WHAT YOU SHOULD DO: Using the data beneath this instruction, retype only the lines from the one that contains "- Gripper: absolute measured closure" down to the one that contains "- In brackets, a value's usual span", both included, exactly as they appear.

(Collected data)
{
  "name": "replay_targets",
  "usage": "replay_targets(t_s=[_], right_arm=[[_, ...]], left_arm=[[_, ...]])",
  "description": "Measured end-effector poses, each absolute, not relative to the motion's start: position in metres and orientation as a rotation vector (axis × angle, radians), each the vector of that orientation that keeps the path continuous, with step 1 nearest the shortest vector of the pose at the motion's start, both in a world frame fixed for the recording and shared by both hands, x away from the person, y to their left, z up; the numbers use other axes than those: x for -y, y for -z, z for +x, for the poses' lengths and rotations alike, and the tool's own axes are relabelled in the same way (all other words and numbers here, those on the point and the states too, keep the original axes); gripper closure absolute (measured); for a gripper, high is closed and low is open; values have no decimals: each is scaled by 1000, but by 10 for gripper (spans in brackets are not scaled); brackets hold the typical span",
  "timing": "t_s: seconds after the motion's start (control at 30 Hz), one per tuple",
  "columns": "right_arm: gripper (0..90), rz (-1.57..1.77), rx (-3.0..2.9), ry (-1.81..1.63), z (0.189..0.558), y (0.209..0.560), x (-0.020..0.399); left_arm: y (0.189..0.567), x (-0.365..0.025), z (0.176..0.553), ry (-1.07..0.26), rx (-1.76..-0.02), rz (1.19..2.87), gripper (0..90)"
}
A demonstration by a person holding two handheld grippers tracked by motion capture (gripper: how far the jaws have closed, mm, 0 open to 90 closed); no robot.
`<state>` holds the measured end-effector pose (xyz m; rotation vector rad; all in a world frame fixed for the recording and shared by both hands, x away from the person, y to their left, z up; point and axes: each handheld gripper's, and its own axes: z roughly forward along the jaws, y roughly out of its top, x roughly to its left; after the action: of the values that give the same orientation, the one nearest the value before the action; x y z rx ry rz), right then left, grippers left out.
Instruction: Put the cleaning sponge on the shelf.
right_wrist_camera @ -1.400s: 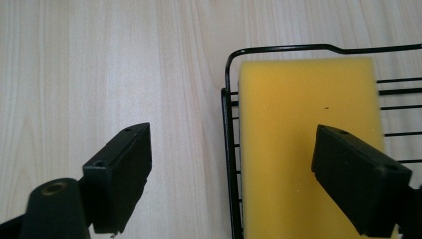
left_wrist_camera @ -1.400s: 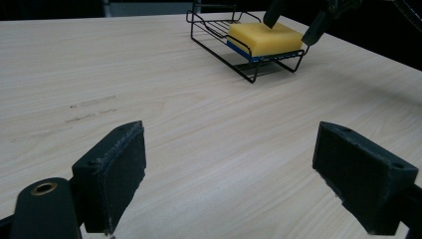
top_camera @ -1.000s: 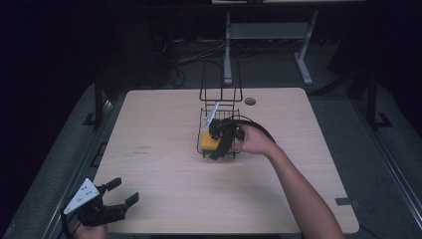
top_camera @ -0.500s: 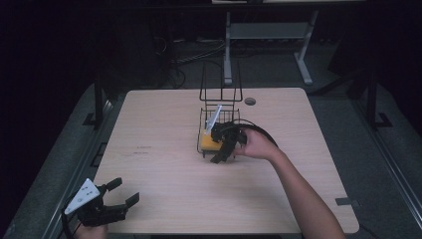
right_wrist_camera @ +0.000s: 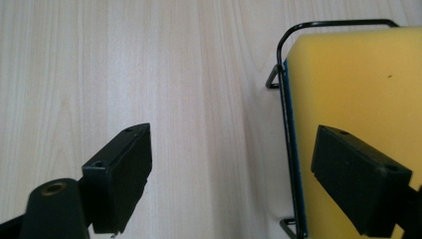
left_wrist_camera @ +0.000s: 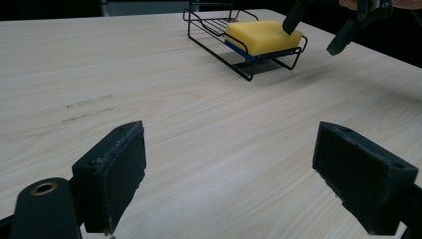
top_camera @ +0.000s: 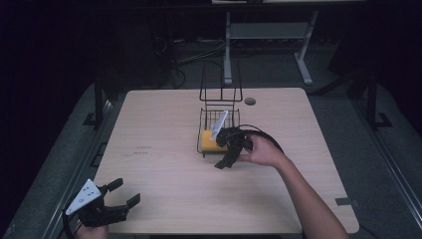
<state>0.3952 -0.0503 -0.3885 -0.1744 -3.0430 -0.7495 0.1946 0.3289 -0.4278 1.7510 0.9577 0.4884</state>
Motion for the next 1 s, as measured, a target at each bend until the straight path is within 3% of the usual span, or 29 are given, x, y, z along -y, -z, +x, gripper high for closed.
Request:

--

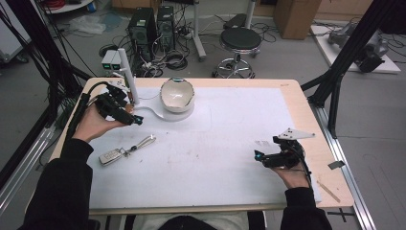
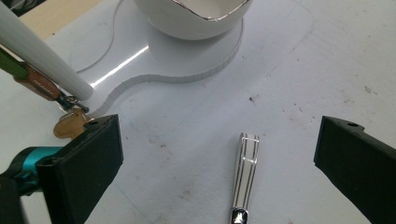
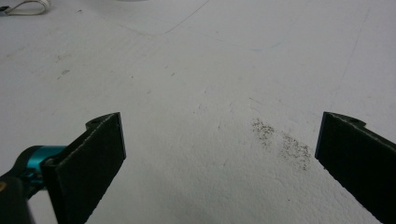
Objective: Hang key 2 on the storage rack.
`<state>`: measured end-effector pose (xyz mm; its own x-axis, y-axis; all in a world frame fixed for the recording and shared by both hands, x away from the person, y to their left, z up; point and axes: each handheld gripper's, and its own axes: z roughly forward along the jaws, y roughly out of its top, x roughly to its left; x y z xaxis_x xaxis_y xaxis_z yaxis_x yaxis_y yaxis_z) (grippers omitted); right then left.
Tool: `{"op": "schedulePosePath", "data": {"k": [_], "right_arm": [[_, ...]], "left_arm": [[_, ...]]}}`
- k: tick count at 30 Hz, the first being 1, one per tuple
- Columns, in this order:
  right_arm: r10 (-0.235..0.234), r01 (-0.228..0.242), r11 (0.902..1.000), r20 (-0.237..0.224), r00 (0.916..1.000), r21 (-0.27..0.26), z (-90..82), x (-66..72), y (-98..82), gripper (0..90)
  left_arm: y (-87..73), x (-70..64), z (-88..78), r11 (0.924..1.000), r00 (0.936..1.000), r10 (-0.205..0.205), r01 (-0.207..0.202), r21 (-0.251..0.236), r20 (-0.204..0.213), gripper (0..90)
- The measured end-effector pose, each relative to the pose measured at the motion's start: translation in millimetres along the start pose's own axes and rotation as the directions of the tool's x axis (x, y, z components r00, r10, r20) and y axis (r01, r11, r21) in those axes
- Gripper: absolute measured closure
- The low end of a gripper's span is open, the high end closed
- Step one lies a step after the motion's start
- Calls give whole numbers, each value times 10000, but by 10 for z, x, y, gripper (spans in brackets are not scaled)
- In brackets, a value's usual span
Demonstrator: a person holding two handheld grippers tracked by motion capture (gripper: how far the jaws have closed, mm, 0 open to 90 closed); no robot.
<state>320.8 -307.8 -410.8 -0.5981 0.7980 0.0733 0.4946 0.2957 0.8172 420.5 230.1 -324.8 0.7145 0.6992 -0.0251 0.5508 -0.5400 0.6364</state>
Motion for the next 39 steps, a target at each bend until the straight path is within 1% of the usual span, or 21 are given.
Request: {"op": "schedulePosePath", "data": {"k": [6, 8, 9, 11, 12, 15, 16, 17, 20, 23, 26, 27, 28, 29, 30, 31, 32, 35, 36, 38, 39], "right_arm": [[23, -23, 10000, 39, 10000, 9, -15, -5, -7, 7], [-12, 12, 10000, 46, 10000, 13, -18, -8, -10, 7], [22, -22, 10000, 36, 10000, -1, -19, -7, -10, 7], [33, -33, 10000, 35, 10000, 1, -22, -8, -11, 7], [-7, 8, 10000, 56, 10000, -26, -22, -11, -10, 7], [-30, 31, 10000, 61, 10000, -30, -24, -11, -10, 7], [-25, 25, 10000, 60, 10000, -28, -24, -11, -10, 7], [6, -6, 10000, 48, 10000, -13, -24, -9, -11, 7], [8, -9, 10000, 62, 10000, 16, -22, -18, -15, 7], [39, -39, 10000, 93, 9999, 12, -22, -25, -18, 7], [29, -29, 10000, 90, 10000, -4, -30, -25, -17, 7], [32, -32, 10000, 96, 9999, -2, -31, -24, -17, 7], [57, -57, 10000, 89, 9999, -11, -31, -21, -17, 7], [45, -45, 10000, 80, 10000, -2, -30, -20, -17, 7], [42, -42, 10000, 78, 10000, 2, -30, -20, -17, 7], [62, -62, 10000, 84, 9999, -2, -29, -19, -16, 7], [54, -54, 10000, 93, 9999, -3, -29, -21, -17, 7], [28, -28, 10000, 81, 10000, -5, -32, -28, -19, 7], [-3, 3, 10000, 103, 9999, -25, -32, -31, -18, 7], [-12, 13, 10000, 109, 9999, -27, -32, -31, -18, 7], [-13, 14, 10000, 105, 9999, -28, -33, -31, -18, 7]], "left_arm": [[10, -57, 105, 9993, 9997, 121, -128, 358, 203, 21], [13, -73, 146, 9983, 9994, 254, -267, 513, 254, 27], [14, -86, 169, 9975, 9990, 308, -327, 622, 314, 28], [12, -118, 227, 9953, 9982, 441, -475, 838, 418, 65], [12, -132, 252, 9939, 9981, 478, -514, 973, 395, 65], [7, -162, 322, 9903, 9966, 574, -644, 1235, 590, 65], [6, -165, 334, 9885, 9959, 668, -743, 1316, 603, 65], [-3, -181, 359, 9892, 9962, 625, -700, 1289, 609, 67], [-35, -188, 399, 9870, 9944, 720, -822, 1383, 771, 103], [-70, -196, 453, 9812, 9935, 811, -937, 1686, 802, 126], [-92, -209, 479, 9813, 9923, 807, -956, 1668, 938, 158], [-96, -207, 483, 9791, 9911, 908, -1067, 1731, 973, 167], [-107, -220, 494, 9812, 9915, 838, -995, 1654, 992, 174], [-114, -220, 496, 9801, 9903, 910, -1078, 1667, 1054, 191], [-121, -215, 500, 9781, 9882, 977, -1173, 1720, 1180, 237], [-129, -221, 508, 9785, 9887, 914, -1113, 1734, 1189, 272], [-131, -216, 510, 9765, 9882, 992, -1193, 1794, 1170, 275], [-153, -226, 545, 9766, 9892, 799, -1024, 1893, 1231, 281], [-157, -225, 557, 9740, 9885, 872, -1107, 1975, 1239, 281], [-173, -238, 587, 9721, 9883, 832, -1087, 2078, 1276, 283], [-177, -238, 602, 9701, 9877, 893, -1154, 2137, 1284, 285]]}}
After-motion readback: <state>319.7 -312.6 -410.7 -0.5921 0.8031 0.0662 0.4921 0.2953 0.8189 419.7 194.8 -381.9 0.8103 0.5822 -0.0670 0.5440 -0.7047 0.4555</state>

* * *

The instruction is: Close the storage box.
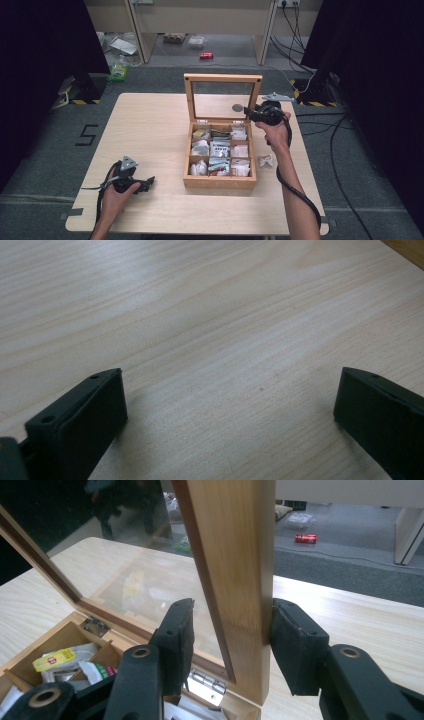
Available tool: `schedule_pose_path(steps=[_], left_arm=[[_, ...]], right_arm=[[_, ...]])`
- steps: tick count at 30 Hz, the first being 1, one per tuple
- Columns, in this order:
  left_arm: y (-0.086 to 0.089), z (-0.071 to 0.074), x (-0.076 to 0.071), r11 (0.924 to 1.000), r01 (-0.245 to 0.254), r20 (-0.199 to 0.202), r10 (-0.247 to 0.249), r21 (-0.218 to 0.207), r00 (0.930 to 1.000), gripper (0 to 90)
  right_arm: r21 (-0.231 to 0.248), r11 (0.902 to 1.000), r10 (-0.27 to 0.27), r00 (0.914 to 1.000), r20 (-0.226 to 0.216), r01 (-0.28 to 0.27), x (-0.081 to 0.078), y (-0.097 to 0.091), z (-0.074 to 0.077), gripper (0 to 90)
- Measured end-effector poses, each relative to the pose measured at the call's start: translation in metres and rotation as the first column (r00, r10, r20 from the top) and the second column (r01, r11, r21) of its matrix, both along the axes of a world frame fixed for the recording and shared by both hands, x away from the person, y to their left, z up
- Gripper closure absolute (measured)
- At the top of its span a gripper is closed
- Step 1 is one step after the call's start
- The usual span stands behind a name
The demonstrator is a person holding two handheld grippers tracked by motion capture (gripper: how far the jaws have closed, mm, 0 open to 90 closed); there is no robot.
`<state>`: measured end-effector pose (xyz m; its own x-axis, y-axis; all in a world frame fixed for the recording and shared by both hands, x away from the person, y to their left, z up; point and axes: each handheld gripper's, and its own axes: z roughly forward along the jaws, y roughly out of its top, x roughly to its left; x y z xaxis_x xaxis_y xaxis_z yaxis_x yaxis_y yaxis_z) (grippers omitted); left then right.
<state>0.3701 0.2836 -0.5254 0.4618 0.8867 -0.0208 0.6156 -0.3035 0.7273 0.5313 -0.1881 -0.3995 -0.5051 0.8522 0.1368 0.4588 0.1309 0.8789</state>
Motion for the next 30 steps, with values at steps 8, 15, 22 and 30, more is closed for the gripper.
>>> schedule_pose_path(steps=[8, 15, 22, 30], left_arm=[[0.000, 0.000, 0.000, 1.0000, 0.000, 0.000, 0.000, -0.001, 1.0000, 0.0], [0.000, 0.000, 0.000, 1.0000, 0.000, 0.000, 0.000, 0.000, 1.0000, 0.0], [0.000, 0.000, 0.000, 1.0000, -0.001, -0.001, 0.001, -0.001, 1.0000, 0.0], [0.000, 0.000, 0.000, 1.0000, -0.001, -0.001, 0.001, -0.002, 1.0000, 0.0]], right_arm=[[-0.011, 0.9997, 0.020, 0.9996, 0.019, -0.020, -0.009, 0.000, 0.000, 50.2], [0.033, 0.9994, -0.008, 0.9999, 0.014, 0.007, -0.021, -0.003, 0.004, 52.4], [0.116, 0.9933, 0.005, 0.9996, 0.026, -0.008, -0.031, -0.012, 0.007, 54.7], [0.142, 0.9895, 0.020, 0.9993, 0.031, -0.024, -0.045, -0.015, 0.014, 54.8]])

RESULT:
- Gripper: absolute measured closure
- The low end of a gripper's span is open, the high end closed
- Step one lies a step after the motion's start
- Calls give whole numbers, each value times 10000, but by 10 for z, x, y, gripper (spans in brackets are not scaled)
- In brackets, a value's usual span

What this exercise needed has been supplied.